Colore scuro, intenso, porpora e bello. Naso molto aromatico, dal frutto fresco. Delicato all’attacco, saporito al centro bocca, con gusto, corpo e una tessitura morbida. Anche se il sapore è un po’ vivace, il vino si scioglie sul palato con tannini avvolti e persino aromatici.

94

/100

Jane Anson

Jane Anson

Uno dei Saint-Julien più discreti, attualmente in grande ripresa, e questo spicca per qualità e valore. Foglia di tabacco, terra arsa, pietre frantumate, mina di matita e foglia di menta su un sottofondo di mirtillo e cassis. Equilibrato, con la finezza dell’appellation. Idealmente andrebbe messo da parte per altri quattro anni circa, ma ha la delicatezza che lo rende quasi avvicinabile se non riuscite ad aspettare. L’ho bevuto con amici qualche mese fa e nessuno si è lamentato. Resa: 43 hl/ha.

95

/100

Wine Enthusiast

Roger Voss

94–96. Campione da botte. È un vino dal profumo ricco, con tannini decisi e una trama densa di frutti neri. Una sottile vena di acidità succosa attraversa tutta questa ricchezza, apportando freschezza a fronte di tanta concentrazione. È un vino da lungo invecchiamento.

Descrizione

L'espressione fruttata di un grande vino rosso di Saint-Julien denso e strutturato

La proprietà

Grand Cru Classé nel 1855, lo Château Branaire-Ducru è uno dei grandi nomi della denominazione Saint-Julien Di proprietà di François Xavier Maroteaux, figlio del defunto Patrick Maroteaux, e gestito da Jean-Dominique Videau, lo château Branaire-Ducru offre, annata dopo annata, una superba espressione del grande terroir della riva sinistra di Bordeaux, con dei cru rinomati per la loro eleganza, la loro consistenza vellutata al palato e la loro regolarità.

Il vigneto

Il vigneto dello Château Branaire-Ducru si estende per 60 ettari, dopo un'aggiunta di 10 ettari nel 2009. Le viti hanno in media 35 anni (ma alcune di esse hanno anche cento anni) e sono piantate su terreni alluvionali quaternari ghiaiosi-silicei, riconosciuti come uno dei terroir più caldi della regione, che permettono alle varietà tardive di svilupparsi garantendo una perfetta maturazione fenolica. I vitigni della tenuta di Saint-Julien sono tipicamente rappresentativi del Médoc con una proporzione maggioritaria di cabernet sauvignon (70%) con il 4% di cabernet franc, il 22% di merlot e il 4% di petit verdot.

L'annata

Allo Château Branaire-Ducru, il 2019 è iniziato con un inverno mite e con un germogliamento precoce della vite. Dopo una primavera fresca e umida, l'arrivo dell'estate si è manifestato con un forti ondate di calore seguite da uno stress idrico paragonabile al 2009 e leggermente inferiore a quello del 2010, del 2016 o del 2018. Le vendemmie sono iniziate il 19 settembre con il Merlot e si è concluse il 9 ottobre, raccogliendo ogni varietà d'uva e ogni parcella a maturazione. Le vendemmie 2019 hanno così evidenziato uve in perfetta salute caratterizzate da un'ottima maturità fenolica, da tannini molto fini e da una concentrazione equilibrata di zuccheri.

Assemblaggio

Cabernet sauvignon (56%), merlot (35%), cabernet franc (4%), petit verdot (5%).

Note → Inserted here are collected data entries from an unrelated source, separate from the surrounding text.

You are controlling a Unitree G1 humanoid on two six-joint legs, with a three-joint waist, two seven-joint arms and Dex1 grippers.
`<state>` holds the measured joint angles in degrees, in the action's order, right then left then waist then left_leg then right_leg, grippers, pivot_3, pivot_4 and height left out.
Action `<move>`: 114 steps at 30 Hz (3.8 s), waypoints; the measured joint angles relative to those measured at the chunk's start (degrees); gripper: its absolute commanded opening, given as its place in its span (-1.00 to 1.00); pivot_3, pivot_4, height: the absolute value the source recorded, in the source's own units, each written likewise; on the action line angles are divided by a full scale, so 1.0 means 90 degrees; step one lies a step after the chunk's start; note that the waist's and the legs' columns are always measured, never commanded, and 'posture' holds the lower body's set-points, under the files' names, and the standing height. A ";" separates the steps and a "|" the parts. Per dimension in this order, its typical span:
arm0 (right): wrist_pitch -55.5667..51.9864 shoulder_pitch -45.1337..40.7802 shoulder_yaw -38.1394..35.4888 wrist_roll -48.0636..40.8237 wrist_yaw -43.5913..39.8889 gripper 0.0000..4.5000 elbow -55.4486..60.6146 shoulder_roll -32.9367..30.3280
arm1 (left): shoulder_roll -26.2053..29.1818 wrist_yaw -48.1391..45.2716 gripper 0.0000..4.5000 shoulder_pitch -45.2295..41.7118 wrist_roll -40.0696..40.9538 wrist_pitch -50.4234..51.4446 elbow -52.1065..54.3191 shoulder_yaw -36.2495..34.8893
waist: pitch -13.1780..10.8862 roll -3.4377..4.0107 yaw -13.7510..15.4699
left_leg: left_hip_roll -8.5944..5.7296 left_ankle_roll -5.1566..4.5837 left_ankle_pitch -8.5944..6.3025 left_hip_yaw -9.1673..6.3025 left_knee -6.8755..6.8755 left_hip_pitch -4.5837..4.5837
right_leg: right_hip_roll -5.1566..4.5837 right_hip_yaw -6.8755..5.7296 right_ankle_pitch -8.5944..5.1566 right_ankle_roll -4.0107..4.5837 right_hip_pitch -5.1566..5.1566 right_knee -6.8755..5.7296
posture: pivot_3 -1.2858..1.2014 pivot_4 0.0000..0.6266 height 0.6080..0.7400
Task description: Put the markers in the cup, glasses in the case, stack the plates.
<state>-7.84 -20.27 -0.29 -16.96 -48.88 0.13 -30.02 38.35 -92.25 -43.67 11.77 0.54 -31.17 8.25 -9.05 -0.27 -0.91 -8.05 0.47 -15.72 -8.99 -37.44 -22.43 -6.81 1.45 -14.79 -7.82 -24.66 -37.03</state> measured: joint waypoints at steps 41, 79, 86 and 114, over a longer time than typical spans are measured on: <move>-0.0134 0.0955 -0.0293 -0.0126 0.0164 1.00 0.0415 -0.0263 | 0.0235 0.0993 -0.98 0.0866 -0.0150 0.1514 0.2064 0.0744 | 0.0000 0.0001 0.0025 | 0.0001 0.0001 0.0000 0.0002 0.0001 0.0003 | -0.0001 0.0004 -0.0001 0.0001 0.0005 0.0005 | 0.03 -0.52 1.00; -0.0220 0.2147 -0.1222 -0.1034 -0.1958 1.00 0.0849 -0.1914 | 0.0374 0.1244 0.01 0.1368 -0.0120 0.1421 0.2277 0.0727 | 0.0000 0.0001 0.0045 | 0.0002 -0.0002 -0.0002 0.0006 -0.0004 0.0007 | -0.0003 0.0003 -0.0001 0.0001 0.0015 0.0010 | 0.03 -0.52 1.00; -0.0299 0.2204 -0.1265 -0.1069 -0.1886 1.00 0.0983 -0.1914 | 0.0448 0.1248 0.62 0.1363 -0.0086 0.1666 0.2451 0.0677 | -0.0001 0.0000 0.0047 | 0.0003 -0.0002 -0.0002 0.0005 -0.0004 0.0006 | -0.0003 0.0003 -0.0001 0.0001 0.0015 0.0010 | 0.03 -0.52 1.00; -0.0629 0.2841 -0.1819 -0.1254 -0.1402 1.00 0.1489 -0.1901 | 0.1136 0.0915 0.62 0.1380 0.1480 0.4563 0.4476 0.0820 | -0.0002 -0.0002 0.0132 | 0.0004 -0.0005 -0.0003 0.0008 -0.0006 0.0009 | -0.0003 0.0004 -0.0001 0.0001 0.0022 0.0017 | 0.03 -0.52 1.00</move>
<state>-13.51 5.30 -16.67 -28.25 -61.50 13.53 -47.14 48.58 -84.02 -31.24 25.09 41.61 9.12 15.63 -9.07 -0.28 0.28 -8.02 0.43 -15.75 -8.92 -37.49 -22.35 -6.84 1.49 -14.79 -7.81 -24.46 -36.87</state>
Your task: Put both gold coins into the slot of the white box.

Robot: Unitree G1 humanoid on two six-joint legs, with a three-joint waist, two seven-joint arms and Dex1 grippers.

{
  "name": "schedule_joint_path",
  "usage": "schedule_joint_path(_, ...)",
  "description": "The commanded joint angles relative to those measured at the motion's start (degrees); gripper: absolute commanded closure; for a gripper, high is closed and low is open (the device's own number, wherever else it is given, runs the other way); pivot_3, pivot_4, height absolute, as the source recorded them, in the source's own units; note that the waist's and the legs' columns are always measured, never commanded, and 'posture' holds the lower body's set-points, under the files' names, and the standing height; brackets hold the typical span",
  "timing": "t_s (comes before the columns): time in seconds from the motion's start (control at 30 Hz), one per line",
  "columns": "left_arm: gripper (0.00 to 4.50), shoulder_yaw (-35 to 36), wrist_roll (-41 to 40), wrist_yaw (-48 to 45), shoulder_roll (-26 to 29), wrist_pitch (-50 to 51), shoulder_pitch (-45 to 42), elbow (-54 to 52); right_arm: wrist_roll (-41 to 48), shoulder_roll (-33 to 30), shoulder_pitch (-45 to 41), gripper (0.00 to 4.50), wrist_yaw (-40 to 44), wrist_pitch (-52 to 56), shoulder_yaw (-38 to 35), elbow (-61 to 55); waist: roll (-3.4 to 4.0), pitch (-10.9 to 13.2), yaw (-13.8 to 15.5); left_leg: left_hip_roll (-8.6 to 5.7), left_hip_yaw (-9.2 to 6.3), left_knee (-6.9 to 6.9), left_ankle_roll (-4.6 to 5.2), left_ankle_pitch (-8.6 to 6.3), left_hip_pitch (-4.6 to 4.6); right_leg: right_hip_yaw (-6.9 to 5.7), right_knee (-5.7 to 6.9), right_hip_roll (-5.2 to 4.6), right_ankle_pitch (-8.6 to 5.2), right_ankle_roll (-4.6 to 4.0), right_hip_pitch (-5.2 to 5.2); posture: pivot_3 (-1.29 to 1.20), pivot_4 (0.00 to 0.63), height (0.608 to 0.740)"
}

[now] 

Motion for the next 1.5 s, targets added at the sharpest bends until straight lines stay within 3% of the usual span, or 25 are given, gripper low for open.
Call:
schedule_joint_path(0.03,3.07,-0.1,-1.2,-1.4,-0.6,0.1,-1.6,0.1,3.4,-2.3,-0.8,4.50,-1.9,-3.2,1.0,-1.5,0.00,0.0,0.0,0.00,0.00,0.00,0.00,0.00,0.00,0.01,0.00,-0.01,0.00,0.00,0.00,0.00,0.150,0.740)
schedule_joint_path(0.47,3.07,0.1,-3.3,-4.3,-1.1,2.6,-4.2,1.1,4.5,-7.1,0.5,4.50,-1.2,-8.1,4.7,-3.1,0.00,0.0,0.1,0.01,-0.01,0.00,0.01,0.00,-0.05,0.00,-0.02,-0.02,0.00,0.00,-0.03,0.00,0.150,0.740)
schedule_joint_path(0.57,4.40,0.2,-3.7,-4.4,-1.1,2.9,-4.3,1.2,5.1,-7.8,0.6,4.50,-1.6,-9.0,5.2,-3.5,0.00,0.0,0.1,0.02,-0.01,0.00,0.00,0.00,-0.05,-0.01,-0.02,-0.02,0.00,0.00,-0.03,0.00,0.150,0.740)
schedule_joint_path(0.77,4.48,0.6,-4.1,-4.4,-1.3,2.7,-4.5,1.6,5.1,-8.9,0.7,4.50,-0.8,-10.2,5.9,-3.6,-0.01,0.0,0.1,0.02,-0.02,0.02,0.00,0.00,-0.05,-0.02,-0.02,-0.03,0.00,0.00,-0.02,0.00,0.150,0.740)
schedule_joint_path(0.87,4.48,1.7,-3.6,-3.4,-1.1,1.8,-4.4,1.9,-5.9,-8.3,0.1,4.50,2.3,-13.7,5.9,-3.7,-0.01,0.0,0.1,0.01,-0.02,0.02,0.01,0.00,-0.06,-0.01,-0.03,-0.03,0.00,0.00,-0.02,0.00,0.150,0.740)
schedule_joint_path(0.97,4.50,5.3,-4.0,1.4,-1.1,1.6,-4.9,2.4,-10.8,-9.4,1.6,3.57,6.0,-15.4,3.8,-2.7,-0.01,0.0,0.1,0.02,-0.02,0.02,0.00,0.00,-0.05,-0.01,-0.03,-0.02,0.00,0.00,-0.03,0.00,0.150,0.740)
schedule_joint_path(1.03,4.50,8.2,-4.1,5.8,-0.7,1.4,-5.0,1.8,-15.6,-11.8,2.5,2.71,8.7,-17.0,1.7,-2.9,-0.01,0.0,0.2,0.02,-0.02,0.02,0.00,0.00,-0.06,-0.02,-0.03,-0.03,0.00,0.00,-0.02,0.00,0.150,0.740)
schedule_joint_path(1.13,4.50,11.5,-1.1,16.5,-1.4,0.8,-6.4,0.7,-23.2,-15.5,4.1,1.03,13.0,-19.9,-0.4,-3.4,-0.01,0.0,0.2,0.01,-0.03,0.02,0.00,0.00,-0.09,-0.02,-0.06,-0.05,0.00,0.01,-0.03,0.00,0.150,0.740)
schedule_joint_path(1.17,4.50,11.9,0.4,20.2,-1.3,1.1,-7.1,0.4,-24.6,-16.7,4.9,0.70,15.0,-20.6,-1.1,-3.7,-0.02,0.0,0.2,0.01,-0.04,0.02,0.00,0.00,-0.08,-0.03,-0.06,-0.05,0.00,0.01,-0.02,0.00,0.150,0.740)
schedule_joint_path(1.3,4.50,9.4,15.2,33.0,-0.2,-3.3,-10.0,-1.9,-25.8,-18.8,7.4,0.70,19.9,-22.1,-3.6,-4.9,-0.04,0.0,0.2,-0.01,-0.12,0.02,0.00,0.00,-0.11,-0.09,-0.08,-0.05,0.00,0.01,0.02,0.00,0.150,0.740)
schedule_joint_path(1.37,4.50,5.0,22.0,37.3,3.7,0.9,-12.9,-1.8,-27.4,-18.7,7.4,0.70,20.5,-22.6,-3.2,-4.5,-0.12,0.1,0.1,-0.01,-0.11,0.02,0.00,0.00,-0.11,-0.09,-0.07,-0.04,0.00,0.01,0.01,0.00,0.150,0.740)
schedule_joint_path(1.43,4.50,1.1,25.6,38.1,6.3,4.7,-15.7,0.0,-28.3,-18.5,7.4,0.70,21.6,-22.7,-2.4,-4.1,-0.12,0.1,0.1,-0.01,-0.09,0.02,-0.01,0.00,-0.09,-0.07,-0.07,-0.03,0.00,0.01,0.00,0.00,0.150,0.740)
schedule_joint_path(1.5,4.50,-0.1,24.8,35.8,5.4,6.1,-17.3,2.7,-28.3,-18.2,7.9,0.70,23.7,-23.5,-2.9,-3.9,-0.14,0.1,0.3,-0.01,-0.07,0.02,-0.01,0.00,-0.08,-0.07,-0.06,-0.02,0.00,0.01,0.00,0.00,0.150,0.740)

Caratteristiche e consigli di degustazione dello Château Branaire-Ducru 2019

Degustazione

Colore
Il vino sfoggia un colore scuro e profondo.

Olfatto
Intenso ed espressivo, il bouquet aromatico rivela aromi complessi e puri di frutta rossa e nera.

Gusto
Un attacco denso rivela poi una struttura fine, sostenuta da un'acidità vivace fino a un finale molto persistente.